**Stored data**
────────────────────

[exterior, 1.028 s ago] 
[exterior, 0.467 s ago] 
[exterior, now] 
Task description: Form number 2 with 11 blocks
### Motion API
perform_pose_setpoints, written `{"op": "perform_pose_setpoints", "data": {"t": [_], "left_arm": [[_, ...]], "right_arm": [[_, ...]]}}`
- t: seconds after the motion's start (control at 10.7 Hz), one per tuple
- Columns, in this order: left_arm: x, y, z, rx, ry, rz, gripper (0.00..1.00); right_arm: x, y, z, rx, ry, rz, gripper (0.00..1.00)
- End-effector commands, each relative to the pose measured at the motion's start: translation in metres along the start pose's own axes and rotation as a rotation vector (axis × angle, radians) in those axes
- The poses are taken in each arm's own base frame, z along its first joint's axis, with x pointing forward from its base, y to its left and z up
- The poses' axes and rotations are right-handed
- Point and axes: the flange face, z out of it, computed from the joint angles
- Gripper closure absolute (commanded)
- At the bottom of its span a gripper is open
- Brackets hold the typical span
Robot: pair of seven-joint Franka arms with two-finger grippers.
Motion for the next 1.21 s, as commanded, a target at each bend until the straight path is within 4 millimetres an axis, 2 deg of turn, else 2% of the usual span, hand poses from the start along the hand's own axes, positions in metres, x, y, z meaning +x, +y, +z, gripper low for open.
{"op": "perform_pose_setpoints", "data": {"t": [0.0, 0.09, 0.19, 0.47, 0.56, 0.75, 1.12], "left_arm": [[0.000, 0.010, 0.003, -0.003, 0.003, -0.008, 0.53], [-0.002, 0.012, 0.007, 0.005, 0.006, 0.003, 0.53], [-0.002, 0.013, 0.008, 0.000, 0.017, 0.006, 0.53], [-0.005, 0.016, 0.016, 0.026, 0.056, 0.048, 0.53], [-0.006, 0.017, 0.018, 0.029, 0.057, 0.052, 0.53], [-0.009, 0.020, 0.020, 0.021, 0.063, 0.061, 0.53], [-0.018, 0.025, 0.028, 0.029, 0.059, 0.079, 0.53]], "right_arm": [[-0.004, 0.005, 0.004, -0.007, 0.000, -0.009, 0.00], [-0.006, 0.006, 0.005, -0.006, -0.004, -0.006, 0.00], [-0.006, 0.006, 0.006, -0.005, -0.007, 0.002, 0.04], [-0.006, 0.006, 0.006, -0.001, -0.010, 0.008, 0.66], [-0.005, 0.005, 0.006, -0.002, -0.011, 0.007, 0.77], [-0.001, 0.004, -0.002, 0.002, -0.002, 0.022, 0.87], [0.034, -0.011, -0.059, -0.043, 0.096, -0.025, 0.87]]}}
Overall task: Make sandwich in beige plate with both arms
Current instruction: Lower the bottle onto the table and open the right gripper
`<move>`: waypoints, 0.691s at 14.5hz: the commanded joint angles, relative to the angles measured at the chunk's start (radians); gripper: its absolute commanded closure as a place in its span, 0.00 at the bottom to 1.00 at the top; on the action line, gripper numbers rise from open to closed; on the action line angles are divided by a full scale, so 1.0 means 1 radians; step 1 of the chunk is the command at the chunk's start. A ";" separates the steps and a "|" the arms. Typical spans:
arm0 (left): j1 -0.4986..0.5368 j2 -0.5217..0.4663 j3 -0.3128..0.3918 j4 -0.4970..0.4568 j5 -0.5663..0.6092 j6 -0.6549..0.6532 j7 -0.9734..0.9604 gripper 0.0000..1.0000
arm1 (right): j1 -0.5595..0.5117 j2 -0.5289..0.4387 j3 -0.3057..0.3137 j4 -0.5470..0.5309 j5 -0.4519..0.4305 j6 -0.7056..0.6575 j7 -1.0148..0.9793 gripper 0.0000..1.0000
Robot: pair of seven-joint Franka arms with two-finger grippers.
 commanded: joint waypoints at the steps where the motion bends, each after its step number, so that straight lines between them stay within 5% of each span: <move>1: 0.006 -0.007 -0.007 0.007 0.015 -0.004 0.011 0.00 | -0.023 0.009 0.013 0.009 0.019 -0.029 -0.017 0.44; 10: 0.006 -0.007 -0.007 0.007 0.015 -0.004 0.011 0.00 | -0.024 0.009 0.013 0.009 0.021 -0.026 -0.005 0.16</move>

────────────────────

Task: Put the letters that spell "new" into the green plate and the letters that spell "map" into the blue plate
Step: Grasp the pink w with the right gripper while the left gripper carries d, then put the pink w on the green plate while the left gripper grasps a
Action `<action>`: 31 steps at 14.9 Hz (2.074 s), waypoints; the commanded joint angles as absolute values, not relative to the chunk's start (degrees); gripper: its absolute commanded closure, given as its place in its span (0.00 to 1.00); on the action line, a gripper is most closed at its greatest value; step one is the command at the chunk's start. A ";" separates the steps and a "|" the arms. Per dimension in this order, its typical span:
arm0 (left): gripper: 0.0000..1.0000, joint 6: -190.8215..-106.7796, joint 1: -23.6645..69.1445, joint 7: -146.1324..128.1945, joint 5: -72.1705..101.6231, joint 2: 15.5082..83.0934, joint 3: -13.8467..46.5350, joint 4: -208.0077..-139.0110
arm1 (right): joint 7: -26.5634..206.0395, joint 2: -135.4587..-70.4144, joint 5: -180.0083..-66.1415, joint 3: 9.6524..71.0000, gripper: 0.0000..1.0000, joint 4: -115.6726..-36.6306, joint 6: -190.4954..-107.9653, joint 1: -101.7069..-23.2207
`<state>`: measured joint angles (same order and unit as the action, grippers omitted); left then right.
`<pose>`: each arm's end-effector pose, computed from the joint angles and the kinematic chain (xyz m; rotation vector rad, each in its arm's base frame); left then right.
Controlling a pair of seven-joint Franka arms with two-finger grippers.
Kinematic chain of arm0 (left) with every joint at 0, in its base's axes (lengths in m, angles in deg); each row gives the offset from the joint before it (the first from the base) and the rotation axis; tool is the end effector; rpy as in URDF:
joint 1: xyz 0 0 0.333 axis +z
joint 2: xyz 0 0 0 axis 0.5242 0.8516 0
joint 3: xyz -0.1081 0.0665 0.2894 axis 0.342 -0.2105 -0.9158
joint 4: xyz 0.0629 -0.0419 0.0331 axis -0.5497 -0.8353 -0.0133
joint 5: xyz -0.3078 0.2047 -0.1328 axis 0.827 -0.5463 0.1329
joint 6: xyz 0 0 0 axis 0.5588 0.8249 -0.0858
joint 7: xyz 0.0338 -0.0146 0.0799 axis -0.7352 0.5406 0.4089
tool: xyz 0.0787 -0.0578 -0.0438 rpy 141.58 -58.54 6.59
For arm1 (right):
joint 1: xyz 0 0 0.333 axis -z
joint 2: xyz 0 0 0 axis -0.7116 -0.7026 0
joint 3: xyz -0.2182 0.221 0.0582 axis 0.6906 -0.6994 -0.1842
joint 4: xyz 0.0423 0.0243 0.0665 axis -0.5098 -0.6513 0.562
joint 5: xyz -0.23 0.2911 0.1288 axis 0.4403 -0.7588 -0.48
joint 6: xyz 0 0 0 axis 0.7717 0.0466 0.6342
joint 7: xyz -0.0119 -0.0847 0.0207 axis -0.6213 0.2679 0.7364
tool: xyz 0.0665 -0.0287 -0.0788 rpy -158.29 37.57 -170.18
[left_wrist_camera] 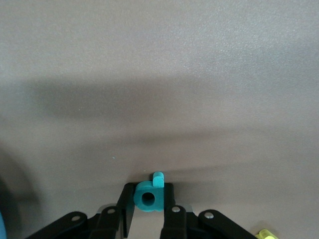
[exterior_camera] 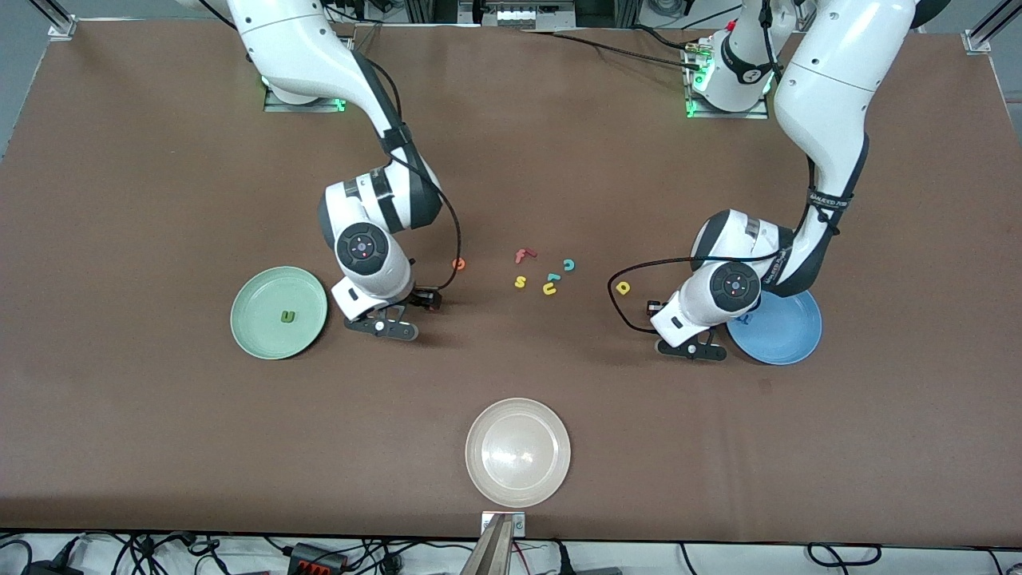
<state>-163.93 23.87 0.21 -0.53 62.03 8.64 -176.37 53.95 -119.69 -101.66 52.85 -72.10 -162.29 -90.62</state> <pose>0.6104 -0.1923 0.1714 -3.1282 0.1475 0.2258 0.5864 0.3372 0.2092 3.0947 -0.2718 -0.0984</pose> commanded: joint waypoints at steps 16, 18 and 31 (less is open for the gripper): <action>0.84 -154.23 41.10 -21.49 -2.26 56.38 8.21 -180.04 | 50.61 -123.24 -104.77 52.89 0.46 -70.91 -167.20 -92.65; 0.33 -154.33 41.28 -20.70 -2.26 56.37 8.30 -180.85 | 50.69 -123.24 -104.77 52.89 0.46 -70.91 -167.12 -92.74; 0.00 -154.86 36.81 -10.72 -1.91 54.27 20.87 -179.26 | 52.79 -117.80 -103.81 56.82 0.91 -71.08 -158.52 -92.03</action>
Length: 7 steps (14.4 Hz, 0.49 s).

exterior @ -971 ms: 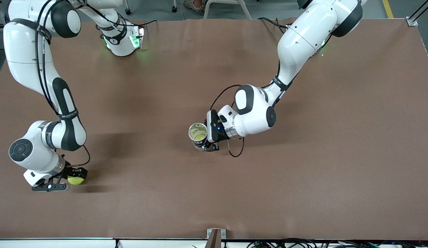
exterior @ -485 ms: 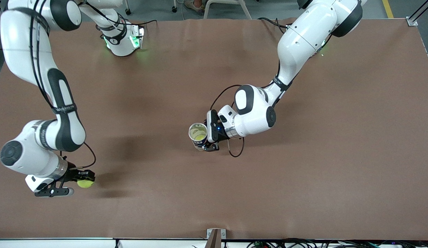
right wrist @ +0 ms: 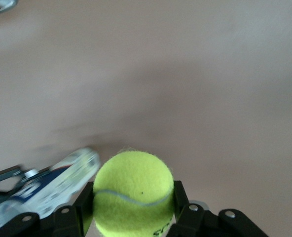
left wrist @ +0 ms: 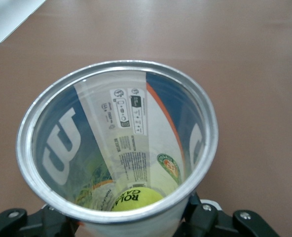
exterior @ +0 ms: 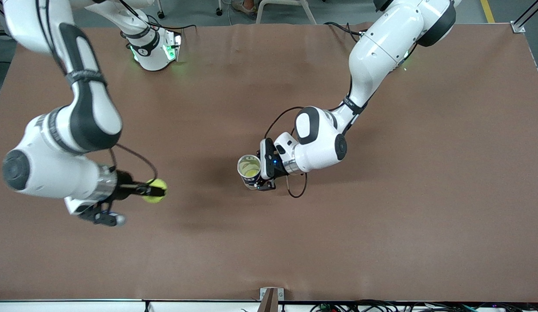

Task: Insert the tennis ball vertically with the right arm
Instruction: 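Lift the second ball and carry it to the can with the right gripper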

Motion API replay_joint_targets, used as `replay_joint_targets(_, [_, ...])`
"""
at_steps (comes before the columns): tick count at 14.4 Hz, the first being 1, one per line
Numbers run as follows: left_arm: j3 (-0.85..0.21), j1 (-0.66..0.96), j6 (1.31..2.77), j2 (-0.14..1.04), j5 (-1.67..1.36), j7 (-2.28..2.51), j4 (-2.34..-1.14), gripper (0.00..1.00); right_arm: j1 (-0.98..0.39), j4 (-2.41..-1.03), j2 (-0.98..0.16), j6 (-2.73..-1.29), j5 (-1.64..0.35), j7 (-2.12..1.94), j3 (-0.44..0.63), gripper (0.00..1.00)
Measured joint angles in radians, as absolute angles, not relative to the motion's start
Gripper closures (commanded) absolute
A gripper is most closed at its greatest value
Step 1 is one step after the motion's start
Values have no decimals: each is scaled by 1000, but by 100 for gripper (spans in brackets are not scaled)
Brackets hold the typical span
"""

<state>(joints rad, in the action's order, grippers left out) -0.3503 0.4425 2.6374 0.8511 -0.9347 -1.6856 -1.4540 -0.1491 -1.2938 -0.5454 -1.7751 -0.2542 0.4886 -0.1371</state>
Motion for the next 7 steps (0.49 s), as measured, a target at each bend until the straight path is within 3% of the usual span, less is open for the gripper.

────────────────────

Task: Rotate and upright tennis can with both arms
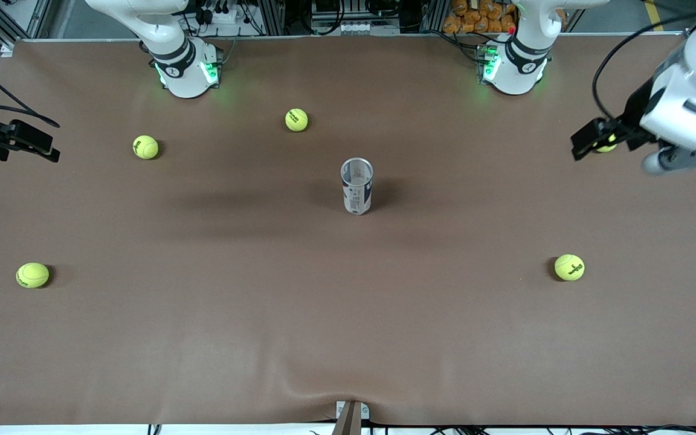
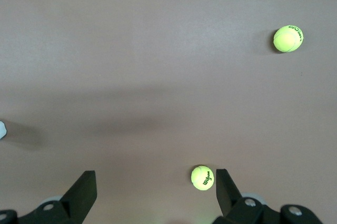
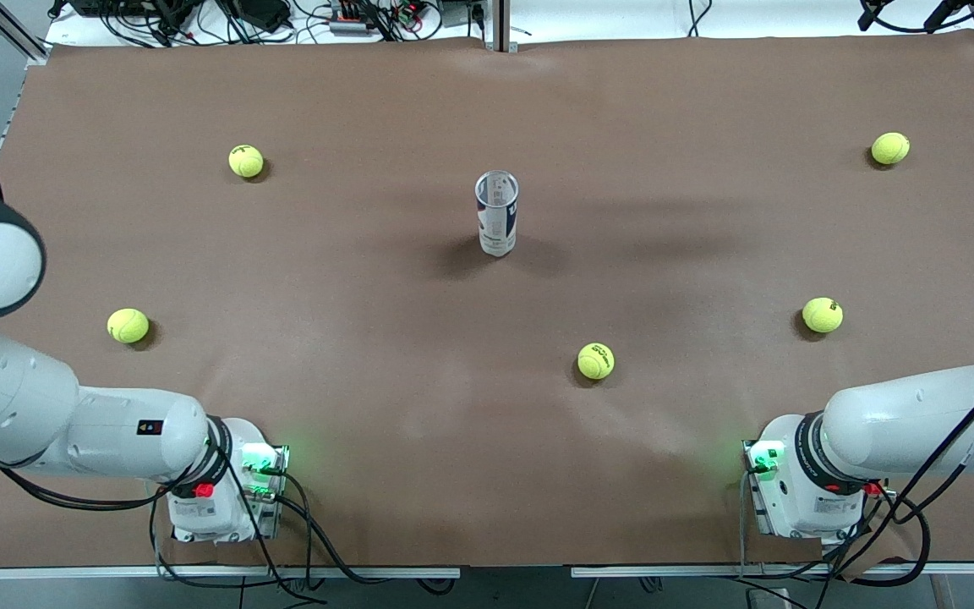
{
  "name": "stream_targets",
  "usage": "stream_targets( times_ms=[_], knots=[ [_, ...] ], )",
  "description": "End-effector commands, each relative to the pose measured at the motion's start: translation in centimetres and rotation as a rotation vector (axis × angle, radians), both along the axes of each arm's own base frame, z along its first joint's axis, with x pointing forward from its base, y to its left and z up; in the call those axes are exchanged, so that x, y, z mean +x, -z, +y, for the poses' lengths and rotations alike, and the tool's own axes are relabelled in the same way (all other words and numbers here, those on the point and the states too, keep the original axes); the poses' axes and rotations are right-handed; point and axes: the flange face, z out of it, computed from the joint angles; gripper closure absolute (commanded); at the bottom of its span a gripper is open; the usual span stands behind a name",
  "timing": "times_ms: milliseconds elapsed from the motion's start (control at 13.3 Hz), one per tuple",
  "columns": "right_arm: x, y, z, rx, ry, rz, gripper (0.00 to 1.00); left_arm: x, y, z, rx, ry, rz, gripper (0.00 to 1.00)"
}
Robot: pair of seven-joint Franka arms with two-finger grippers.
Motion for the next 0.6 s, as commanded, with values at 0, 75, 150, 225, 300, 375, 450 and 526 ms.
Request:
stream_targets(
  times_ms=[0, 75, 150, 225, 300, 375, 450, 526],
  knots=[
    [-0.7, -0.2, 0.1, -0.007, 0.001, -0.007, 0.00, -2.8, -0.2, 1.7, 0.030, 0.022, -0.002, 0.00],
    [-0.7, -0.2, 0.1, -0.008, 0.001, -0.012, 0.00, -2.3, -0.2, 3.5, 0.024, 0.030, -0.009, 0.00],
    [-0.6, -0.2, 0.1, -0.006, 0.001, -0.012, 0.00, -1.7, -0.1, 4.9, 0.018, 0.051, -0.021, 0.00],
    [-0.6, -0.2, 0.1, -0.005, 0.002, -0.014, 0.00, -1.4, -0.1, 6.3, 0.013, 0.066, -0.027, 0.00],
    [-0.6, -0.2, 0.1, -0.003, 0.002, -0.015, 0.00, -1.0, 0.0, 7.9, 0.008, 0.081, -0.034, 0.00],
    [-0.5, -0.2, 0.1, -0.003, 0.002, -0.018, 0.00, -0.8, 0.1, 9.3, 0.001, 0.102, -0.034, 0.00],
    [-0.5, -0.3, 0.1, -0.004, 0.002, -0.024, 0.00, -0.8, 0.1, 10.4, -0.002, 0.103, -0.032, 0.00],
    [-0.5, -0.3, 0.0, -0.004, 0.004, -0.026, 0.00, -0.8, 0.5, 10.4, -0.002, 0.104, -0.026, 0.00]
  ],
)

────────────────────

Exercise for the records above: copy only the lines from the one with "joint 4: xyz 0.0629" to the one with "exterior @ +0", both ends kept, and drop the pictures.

**Your response**
joint 4: xyz 0.0629 -0.0419 0.0331 axis -0.5497 -0.8353 -0.0133
joint 5: xyz -0.3078 0.2047 -0.1328 axis 0.827 -0.5463 0.1329
joint 6: xyz 0 0 0 axis 0.5588 0.8249 -0.0858
joint 7: xyz 0.0338 -0.0146 0.0799 axis -0.7352 0.5406 0.4089
tool: xyz 0.0787 -0.0578 -0.0438 rpy 141.58 -58.54 6.59
For arm1 (right):
joint 1: xyz 0 0 0.333 axis -z
joint 2: xyz 0 0 0 axis -0.7116 -0.7026 0
joint 3: xyz -0.2182 0.221 0.0582 axis 0.6906 -0.6994 -0.1842
joint 4: xyz 0.0423 0.0243 0.0665 axis -0.5098 -0.6513 0.562
joint 5: xyz -0.23 0.2911 0.1288 axis 0.4403 -0.7588 -0.48
joint 6: xyz 0 0 0 axis 0.7717 0.0466 0.6342
joint 7: xyz -0.0119 -0.0847 0.0207 axis -0.6213 0.2679 0.7364
tool: xyz 0.0665 -0.0287 -0.0788 rpy -158.29 37.57 -170.18
[left_wrist_camera] 
[exterior_camera] 
<state>-163.93 23.87 0.21 -0.53 62.03 8.64 -176.37 53.95 -119.69 -101.66 52.85 -72.10 -162.29 -90.62</state> <pose>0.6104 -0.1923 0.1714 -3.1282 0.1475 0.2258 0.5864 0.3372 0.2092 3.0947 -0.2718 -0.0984</pose> commanded: joint waypoints at steps 16, 18 and 31 (less is open for the gripper): <action>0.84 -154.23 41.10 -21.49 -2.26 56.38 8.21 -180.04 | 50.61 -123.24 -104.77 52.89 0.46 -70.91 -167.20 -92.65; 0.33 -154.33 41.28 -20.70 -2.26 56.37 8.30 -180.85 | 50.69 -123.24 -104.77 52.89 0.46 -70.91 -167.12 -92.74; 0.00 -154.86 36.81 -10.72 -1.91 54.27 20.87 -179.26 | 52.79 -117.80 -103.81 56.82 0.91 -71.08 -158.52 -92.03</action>
Length: 7 steps (14.4 Hz, 0.49 s).

exterior @ -971 ms: 
exterior @ -485 ms: 
right wrist @ +0 ms: 
left wrist @ +0 ms: 
exterior @ +0 ms: 

The output is complete.